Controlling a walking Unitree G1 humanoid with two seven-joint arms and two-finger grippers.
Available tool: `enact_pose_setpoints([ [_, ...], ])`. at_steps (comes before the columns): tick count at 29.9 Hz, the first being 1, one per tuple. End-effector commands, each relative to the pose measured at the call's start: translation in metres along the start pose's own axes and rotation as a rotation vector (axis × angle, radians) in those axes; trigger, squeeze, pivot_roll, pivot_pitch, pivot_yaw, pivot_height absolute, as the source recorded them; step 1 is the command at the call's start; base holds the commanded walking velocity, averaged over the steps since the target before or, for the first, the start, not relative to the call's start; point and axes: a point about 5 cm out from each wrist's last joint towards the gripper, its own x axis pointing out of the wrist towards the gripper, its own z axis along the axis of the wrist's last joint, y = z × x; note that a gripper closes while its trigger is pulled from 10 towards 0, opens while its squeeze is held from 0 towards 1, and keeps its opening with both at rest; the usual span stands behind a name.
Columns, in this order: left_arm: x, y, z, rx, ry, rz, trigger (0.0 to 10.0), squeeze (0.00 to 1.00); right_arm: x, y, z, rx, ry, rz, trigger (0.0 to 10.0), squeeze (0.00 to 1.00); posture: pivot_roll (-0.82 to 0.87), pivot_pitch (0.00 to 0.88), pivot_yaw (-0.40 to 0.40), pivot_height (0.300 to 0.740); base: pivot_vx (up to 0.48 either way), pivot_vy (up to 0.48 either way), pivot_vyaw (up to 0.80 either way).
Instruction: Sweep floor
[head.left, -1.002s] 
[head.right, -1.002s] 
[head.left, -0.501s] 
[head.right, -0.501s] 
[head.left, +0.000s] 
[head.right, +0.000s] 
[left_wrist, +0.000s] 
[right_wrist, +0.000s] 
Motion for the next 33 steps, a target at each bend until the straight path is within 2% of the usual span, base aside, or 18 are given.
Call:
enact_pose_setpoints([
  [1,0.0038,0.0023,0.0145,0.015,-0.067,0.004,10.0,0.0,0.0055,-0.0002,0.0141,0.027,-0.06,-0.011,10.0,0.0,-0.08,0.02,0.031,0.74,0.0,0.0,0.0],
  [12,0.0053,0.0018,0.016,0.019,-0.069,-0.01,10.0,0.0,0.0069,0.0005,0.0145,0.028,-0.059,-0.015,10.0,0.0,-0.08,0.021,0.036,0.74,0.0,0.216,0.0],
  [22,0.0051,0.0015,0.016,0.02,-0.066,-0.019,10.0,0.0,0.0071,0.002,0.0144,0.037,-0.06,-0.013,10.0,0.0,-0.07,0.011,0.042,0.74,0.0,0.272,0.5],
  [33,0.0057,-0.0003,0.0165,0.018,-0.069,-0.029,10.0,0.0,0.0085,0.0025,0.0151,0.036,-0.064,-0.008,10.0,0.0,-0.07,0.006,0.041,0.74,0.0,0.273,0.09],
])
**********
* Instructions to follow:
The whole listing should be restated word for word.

* Response below:
Controlling a walking Unitree G1 humanoid with two seven-joint arms and two-finger grippers.
Available tool: `enact_pose_setpoints([ [_, ...], ])`. at_steps (comes before the columns): tick count at 29.9 Hz, the first being 1, one per tuple. End-effector commands, each relative to the pose measured at the call's start: translation in metres along the start pose's own axes and rotation as a rotation vector (axis × angle, radians) in those axes; trigger, squeeze, pivot_roll, pivot_pitch, pivot_yaw, pivot_height absolute, as the source recorded them; step 1 is the command at the call's start; base holds the commanded walking velocity, averaged over the steps since the target before or, for the first, the start, not relative to the call's start; point and axes: a point about 5 cm out from each wrist's last joint towards the gripper, its own x axis pointing out of the wrist towards the gripper, its own z axis along the axis of the wrist's last joint, y = z × x; note that a gripper closes while its trigger is pulled from 10 towards 0, opens while its squeeze is held from 0 towards 1, and keeps its opening with both at rest; the usual span stands behind a name.
Columns, in this order: left_arm: x, y, z, rx, ry, rz, trigger (0.0 to 10.0), squeeze (0.00 to 1.00); right_arm: x, y, z, rx, ry, rz, trigger (0.0 to 10.0), squeeze (0.00 to 1.00); posture: pivot_roll (-0.82 to 0.87), pivot_pitch (0.00 to 0.88), pivot_yaw (-0.40 to 0.40), pivot_height (0.300 to 0.740); base: pivot_vx (up to 0.48 either way), pivot_vy (up to 0.48 either way), pivot_vyaw (up to 0.80 either way).
Instruction: Sweep floor
[head.left, -1.002s] 
[head.right, -1.002s] 
[head.left, -0.501s] 
[head.right, -0.501s] 
[head.left, +0.000s] 
[head.right, +0.000s] 
[left_wrist, +0.000s] 
[right_wrist, +0.000s] 
Motion for the next 33 steps, a target at each bend until the straight path is within 2% of the usual span, base aside, or 18 are given.
Call:
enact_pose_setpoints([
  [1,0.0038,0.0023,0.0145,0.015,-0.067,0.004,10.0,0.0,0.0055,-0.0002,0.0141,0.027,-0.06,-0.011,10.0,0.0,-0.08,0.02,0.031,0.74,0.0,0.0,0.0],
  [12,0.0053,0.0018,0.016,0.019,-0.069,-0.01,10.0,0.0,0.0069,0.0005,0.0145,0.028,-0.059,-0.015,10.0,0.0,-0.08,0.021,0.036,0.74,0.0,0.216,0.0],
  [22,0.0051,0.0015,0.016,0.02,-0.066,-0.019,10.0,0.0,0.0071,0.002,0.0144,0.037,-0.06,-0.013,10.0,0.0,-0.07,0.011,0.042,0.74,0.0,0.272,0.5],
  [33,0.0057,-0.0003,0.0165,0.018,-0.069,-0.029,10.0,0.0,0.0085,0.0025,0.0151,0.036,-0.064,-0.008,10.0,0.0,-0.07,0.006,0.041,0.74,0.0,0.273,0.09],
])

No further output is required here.